I complained that he had, without consulting me, ordered away the men who had been sent, either to fetch me back to Uganda, or else get powder from me, although they had orders to carry out their king's desire, under the threat of being burnt with the fire logs they carried; and all this Kamrasi had professed to do merely out of respect for my dignity, as I was no slave, that Mtesa should order me about.
I argued, founding on each particular in succession, that his conduct throughout was most unjustifiable, and anything but friendly.
He then produced an officer, who was to escort my man Msalima to Karague, giving him orders to collect the sixty men required on the way; five of Rumanika's men could go with him, but five must stop, until other Karague men came to say the road was safe, when he would send by them the present he had prepared for Rumanika.
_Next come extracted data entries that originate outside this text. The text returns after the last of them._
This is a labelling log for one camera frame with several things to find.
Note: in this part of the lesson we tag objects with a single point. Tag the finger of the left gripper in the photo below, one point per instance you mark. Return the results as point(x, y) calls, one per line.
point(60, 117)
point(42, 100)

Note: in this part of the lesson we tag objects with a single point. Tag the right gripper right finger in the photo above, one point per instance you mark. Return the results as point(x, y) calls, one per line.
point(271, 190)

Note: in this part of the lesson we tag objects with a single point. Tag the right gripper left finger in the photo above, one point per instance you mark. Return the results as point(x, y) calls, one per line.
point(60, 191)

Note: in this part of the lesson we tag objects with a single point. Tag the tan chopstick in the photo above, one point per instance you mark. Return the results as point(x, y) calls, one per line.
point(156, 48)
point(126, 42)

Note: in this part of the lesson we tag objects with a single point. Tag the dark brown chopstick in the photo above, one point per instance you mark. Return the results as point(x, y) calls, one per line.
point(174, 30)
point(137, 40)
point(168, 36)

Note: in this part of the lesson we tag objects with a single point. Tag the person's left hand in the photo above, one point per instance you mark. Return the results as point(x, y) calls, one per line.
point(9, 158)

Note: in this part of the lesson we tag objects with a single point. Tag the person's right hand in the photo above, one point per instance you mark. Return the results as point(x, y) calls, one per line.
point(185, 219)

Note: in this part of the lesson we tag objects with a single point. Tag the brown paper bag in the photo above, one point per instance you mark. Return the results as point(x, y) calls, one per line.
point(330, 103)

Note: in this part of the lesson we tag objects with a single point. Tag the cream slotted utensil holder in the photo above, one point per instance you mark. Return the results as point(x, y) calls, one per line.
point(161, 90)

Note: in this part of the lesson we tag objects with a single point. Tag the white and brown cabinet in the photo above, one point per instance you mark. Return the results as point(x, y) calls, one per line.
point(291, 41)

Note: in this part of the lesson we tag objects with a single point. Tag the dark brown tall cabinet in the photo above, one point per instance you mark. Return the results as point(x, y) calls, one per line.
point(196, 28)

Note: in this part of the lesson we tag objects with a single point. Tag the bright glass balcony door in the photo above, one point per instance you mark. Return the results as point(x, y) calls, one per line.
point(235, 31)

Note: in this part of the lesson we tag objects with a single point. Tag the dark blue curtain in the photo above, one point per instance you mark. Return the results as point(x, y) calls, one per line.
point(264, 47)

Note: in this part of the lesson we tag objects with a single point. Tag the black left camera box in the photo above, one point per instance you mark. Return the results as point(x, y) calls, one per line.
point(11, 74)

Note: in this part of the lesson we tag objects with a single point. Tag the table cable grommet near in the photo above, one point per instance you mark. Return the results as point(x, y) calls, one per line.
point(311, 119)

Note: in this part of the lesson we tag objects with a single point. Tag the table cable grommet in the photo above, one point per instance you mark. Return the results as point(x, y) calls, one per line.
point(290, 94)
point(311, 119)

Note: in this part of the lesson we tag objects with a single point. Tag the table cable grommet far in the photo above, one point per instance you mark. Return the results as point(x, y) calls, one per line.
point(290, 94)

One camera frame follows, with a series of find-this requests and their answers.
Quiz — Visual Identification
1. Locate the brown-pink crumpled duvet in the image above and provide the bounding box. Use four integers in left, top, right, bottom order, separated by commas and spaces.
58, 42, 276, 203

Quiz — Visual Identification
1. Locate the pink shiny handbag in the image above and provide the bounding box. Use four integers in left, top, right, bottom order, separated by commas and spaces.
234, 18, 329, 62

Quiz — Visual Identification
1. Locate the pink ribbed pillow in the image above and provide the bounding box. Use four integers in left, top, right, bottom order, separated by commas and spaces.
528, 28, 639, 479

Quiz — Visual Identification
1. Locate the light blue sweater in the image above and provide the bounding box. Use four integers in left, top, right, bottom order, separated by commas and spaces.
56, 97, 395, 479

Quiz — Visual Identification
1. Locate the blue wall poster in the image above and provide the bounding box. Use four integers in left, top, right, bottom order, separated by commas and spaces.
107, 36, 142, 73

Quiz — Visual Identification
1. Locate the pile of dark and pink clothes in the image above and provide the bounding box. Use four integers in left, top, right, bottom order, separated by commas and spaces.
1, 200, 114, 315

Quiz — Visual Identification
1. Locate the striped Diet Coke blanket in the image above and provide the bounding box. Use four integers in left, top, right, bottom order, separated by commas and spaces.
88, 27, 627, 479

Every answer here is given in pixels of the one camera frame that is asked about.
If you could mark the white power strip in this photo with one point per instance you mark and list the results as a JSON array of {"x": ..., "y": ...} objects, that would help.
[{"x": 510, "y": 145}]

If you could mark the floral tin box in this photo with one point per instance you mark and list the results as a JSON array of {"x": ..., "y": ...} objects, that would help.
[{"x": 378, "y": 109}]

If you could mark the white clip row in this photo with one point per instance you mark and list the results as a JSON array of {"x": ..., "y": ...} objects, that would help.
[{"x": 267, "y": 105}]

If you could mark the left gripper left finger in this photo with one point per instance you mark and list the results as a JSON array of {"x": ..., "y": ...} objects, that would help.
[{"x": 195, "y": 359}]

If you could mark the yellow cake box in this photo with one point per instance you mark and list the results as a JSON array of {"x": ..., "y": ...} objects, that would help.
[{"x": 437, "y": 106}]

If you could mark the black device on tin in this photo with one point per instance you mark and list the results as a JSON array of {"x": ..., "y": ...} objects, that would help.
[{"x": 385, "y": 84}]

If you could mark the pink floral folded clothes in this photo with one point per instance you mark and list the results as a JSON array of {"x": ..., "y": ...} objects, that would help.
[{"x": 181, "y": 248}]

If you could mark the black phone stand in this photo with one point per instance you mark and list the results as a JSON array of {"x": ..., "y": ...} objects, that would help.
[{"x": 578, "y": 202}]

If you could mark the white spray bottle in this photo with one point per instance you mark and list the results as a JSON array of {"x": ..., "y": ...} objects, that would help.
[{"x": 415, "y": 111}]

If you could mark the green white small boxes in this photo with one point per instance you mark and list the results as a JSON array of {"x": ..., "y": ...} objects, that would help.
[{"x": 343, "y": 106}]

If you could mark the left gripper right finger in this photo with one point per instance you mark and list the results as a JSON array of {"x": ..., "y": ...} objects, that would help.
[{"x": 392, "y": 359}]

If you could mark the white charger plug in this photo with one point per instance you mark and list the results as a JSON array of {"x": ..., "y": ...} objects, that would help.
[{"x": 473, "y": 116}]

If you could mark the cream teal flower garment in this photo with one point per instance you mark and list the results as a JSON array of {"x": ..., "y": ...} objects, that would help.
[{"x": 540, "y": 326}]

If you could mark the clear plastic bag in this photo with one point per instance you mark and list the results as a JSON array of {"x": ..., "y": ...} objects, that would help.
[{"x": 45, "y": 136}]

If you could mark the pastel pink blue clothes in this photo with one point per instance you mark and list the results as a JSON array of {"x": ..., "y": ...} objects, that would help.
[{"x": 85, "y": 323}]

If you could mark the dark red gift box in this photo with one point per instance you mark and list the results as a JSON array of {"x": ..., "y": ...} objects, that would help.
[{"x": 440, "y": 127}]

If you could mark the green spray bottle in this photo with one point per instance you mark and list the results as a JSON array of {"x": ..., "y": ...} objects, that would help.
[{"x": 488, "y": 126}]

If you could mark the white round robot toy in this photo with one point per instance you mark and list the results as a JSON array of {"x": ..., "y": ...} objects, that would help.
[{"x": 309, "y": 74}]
Then, turning to us, he said, "Why have you not brought the medicine-chest and the saw? We wish to see everything you have got, though we do not wish to rob you." When these things came for inspection, he coveted the saw, and discovered there were more varieties of medicine in the chest than had been given him.
This he was told was not the case, because the papers given him contained mixed medicines--a little being taken from every bottle.